It Sounds Like Love, 2021-2022, exhibition installation creates a place of encounter with nine Ohio prairie seeds: Wild Bergamot, Big Blue Stem, Echinacea, Little Blue Stem, Dogbane, Switch Grass, Milkweed, and Black-eyed Susan.
Guests are invited to remove their shoes, enter the space, and walk on the artwork—etched glass images produced by the sound vibrations of the unsprouted seeds, themselves. Entering calls us to connect with our sense perceptions, to feel, to smell, to listen, and to be absorbed into direct experience.

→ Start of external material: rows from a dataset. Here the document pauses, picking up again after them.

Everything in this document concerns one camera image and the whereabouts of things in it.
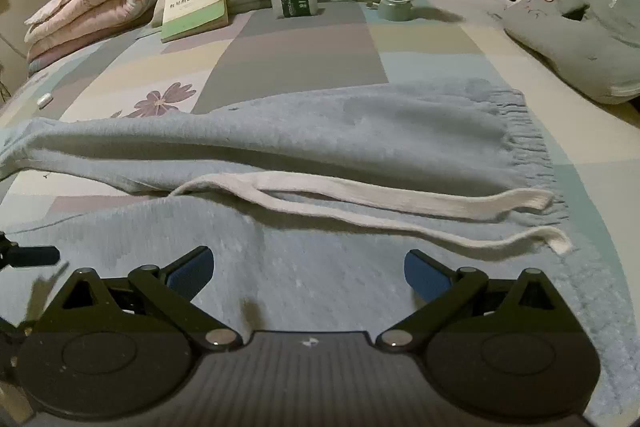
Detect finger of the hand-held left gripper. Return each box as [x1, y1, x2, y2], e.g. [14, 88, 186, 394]
[0, 314, 33, 358]
[0, 232, 61, 269]

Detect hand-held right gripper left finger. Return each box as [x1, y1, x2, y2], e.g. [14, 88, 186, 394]
[52, 246, 243, 352]

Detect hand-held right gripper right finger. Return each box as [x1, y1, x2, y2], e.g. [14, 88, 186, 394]
[375, 250, 571, 353]

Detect grey drawstring sweatpants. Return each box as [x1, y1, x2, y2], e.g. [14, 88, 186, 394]
[0, 79, 640, 427]

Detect grey plush cushion with hole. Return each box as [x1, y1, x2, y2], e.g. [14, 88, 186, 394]
[502, 0, 640, 105]

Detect green and white tissue packet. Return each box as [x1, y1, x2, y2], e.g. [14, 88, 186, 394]
[270, 0, 320, 18]

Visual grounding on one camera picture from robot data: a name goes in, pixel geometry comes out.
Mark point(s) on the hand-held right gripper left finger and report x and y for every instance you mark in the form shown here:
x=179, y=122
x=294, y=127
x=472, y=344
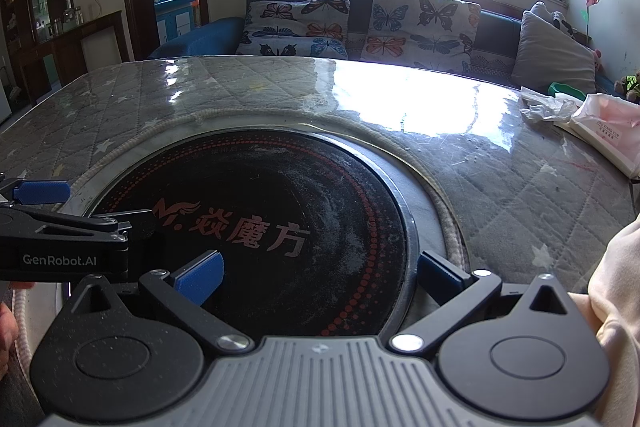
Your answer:
x=200, y=279

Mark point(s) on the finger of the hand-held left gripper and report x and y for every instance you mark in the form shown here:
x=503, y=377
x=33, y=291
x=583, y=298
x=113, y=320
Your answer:
x=42, y=192
x=137, y=226

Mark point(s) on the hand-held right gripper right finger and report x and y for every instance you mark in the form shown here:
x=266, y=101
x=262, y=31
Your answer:
x=440, y=272

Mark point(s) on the cream long-sleeved top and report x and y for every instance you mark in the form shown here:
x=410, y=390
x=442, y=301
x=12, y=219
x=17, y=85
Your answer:
x=620, y=307

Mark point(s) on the person's left hand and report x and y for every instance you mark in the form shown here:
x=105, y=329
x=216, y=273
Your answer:
x=7, y=337

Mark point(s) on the black round induction cooktop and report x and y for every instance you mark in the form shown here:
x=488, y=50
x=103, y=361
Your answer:
x=280, y=187

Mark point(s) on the dark wooden cabinet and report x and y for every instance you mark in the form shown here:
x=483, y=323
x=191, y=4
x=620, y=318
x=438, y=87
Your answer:
x=65, y=42

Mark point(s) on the clear crumpled plastic bag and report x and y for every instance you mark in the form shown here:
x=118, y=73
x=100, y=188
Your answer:
x=545, y=107

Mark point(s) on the blue sofa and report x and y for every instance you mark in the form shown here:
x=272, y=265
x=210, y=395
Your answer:
x=200, y=37

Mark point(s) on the blue cabinet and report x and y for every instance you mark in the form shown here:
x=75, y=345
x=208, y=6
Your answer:
x=172, y=19

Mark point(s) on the green bowl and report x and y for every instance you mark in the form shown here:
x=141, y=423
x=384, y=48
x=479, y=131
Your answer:
x=562, y=88

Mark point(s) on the pink and white package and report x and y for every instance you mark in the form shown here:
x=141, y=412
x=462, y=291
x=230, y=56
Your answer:
x=610, y=122

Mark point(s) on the butterfly print cushion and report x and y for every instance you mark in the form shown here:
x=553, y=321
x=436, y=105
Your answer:
x=420, y=32
x=290, y=32

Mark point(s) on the grey pillow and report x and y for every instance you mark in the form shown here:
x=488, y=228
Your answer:
x=550, y=52

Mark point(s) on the teddy bear in yellow vest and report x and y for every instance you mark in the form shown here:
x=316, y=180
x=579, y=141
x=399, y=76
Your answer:
x=631, y=84

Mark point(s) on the panda plush toy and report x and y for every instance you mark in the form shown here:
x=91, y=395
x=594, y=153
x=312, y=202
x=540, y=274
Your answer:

The exhibition’s materiality of glass panels nestled among traditional Japanese mats made of rice straw and soft rush grass (tatami) interweaves an auto-biography. Born and raised in Japan for eighteen years, here I also trace my maternal lineage to Ohio, and my grandmother’s professional associations with glass art, to my family’s work with glass in the automobile industry, and to hot Ohio Summers spent on the waters of Lake Erie. Each unique, primordial form visible on the glass panels was originally captured by the Japanese art of suminigashi, or floating ink, which begins with 22 concentric circles of deep, black ink (sumi) floating on water and, here, moved by the sound vibration of the seeds.
It Sounds Like Love is a veritable act of reciprocity and a response to the damage we have done to mother earth. It is an offering that encourages us to listen deeply as we walk among the seeds’ messages that enshrine us, the intelligence of our more-than-human companions. If we linger long enough, these nine local seeds will teach us many things about ourselves.